[Activity] The listing is to be returned word for word, without its images.

╭─ Supplied material

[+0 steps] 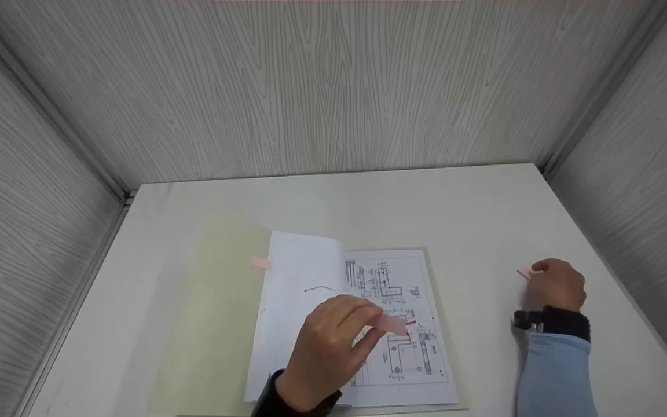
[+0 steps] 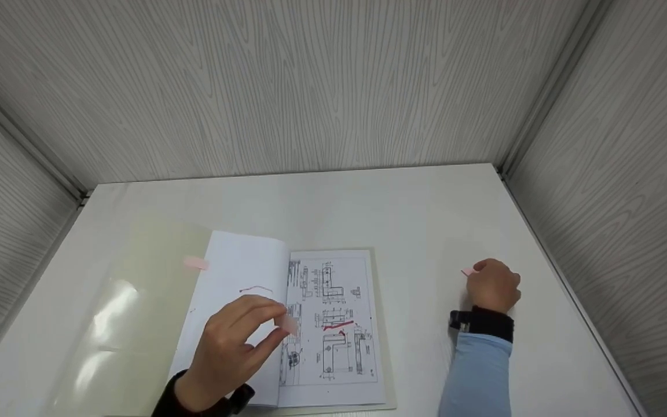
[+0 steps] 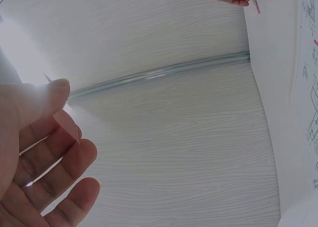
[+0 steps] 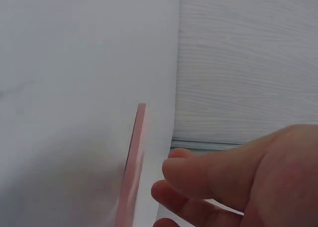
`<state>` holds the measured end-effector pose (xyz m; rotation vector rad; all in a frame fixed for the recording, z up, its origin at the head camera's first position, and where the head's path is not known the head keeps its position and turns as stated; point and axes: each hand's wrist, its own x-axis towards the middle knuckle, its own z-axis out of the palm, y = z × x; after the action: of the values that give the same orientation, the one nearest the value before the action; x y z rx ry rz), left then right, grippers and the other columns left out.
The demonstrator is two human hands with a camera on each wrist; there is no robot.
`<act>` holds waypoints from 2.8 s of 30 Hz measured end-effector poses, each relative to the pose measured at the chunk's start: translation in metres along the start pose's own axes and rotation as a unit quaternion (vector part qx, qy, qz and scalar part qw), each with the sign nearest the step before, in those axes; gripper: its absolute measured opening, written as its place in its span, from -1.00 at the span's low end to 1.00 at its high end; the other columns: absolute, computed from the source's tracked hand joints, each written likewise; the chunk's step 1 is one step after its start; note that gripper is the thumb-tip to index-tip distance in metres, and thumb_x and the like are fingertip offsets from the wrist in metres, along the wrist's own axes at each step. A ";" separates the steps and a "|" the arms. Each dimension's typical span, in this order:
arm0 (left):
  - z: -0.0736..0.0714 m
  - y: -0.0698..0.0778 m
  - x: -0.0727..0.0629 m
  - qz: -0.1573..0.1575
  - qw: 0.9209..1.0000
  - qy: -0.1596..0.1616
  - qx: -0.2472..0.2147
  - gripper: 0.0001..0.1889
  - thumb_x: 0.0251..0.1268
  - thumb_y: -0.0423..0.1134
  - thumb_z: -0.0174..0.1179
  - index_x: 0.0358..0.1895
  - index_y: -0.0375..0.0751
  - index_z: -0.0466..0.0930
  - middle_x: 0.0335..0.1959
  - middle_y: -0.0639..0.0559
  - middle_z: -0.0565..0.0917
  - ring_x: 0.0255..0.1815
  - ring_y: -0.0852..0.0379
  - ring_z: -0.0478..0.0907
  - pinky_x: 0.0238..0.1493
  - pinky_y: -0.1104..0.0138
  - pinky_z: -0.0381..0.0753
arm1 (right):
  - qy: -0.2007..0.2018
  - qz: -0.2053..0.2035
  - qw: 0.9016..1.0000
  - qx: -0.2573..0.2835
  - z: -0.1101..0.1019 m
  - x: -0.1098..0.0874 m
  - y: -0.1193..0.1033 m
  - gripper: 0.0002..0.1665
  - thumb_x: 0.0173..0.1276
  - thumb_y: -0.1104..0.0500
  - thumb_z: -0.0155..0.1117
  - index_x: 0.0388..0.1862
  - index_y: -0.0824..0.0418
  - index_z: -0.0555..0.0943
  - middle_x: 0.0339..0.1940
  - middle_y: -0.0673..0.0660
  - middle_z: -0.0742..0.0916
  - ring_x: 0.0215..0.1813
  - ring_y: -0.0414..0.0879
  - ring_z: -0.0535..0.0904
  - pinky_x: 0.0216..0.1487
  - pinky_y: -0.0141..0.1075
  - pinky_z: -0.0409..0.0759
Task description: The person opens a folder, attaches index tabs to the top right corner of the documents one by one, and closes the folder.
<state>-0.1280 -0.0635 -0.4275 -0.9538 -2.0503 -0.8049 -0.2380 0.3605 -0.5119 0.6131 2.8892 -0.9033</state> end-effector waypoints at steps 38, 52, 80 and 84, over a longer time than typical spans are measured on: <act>0.007 -0.006 -0.004 -0.061 0.990 -0.098 0.083 -0.84 0.18 -0.16 0.35 -0.25 -0.13 0.69 -0.39 0.10 0.66 -0.35 0.18 0.59 -0.25 0.37 0.58 | -0.099 -0.464 0.835 0.278 0.012 -0.161 -0.169 -0.70 0.44 0.37 0.02 0.07 0.21 0.56 -0.10 0.08 0.68 -0.29 -0.09 0.62 -0.32 -0.28 0.60; 0.008 -0.006 -0.003 -0.047 0.990 -0.093 0.091 -0.84 0.22 -0.18 0.33 -0.23 -0.17 0.72 -0.40 0.07 0.66 -0.33 0.16 0.60 -0.15 0.34 0.59 | -0.138 -0.466 0.842 0.233 0.042 -0.174 -0.182 -0.92 0.35 0.24 0.27 -0.20 0.12 0.62 -0.37 -0.09 0.69 -0.50 -0.18 0.55 -0.48 -0.34 0.57; 0.009 -0.003 -0.004 -0.051 0.991 -0.075 0.094 -0.80 0.15 -0.18 0.36 -0.19 -0.17 0.70 -0.33 0.06 0.65 -0.28 0.14 0.58 -0.09 0.29 0.56 | -0.170 -0.413 0.853 0.272 0.036 -0.148 -0.175 -0.89 0.30 0.36 0.27 -0.25 0.19 0.64 -0.31 0.04 0.70 -0.34 -0.06 0.63 -0.28 -0.29 0.65; 0.013 0.000 -0.005 -0.044 0.991 -0.082 0.091 -0.80 0.13 -0.15 0.38 -0.21 -0.15 0.70 -0.36 0.08 0.64 -0.32 0.15 0.56 -0.16 0.32 0.56 | -0.134 -0.379 0.878 0.261 0.038 -0.125 -0.167 -0.93 0.29 0.28 0.32 -0.29 0.12 0.64 -0.36 0.01 0.70 -0.38 -0.07 0.60 -0.32 -0.30 0.61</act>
<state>-0.1305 -0.0552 -0.4383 -0.8557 -2.2779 -0.5885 -0.1901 0.1700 -0.4330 -0.6732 2.5876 -1.7017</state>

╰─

[Reply]
[+0 steps] 
[+0 steps] 
[+0 steps] 
[+0 steps] 
`<state>` holds the measured end-effector pose (xyz m; rotation vector rad; all in a frame fixed for the recording, z up, its origin at the head camera's first position, and where the head's path is not known the head keeps its position and turns as stated; point and axes: each hand's wrist, its own x-axis towards the middle knuckle, its own z-axis out of the palm, y = z × x; after the action: of the values that give the same orientation, the one nearest the value before the action; x y z rx ry rz), left then right, grippers and the other columns left out.
The demonstrator is two human hands with a camera on each wrist; there is no robot.
`<act>` holds waypoints from 2.8 s of 30 Hz measured end-effector poses, each relative to the pose measured at the chunk's start: translation in metres along the start pose's own axes and rotation as a unit quaternion (vector part qx, qy, qz and scalar part qw), each with the sign nearest the step before, in those axes; gripper: its absolute measured opening, written as its place in its span, from -1.00 at the span's low end to 1.00 at its high end; the other columns: absolute, computed from the source's tracked hand joints, each written likewise; the chunk's step 1 is one step after its start; note that gripper is the thumb-tip to index-tip distance in metres, and thumb_x and the like are fingertip offsets from the wrist in metres, along the wrist's own axes at each step. A ";" separates the steps and a "|" the arms. Each dimension's typical span, in this order:
arm0 (left):
  - z: -0.0736..0.0714 m
  - y: -0.0698..0.0778 m
  - x: -0.0727..0.0629 m
  - qz: -0.1573..0.1575
  - qw: 0.9209..1.0000
  - qy: -0.1596..0.1616
  - qx: -0.2472..0.2147
  - gripper: 0.0001..0.1889
  - thumb_x: 0.0251..0.1268
  - thumb_y: -0.0423..0.1134
  - thumb_z: -0.0174..0.1179
  - index_x: 0.0358..0.1895
  - index_y: -0.0375..0.0751
  - index_z: -0.0466..0.0930
  - middle_x: 0.0335..0.1959
  - middle_y: -0.0639..0.0559
  - middle_z: -0.0565..0.0917
  - ring_x: 0.0255..0.1815
  - ring_y: -0.0852..0.0379
  - ring_z: -0.0478..0.0907
  - pinky_x: 0.0238..0.1493
  - pinky_y: -0.1104..0.0138
  - pinky_z: -0.0381..0.0753
arm1 (right):
  - qy: -0.2007..0.2018
  - qz: -0.2053..0.2035
  - qw: 0.9016..1.0000
  - qx: -0.2573..0.2835
  - z: -0.1101..0.1019 m
  - x: -0.1098..0.0874 m
  - y: -0.1193..0.1033 m
  - gripper: 0.0002..0.1665
  - thumb_x: 0.0173..0.1276
  - thumb_y: -0.1104..0.0500
  - thumb_z: -0.0155..0.1117
  - index_x: 0.0388..0.1862
  - index_y: -0.0824..0.0418
  - index_z: -0.0555..0.0943
  - middle_x: 0.0339..0.1940
  - middle_y: -0.0673..0.0660
  - middle_z: -0.0742..0.0916
  - ring_x: 0.0215..0.1813
  - ring_y: -0.0414..0.0879
  - ring_z: -0.0535..0.0904
  - pinky_x: 0.0216..0.1487
  - pinky_y: -0.0141..0.1075
  - pinky_z: -0.0409..0.0759
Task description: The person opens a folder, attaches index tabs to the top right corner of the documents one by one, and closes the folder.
<state>-0.1280 -0.0635 -0.4275 -0.9538 -2.0503 -0.8049 -0.2380 0.3605 -0.5119 0.6131 2.8892 -0.9033</state> end-effector waypoints at steps 38, 52, 80 and 84, over a longer time than typical spans are measured on: <act>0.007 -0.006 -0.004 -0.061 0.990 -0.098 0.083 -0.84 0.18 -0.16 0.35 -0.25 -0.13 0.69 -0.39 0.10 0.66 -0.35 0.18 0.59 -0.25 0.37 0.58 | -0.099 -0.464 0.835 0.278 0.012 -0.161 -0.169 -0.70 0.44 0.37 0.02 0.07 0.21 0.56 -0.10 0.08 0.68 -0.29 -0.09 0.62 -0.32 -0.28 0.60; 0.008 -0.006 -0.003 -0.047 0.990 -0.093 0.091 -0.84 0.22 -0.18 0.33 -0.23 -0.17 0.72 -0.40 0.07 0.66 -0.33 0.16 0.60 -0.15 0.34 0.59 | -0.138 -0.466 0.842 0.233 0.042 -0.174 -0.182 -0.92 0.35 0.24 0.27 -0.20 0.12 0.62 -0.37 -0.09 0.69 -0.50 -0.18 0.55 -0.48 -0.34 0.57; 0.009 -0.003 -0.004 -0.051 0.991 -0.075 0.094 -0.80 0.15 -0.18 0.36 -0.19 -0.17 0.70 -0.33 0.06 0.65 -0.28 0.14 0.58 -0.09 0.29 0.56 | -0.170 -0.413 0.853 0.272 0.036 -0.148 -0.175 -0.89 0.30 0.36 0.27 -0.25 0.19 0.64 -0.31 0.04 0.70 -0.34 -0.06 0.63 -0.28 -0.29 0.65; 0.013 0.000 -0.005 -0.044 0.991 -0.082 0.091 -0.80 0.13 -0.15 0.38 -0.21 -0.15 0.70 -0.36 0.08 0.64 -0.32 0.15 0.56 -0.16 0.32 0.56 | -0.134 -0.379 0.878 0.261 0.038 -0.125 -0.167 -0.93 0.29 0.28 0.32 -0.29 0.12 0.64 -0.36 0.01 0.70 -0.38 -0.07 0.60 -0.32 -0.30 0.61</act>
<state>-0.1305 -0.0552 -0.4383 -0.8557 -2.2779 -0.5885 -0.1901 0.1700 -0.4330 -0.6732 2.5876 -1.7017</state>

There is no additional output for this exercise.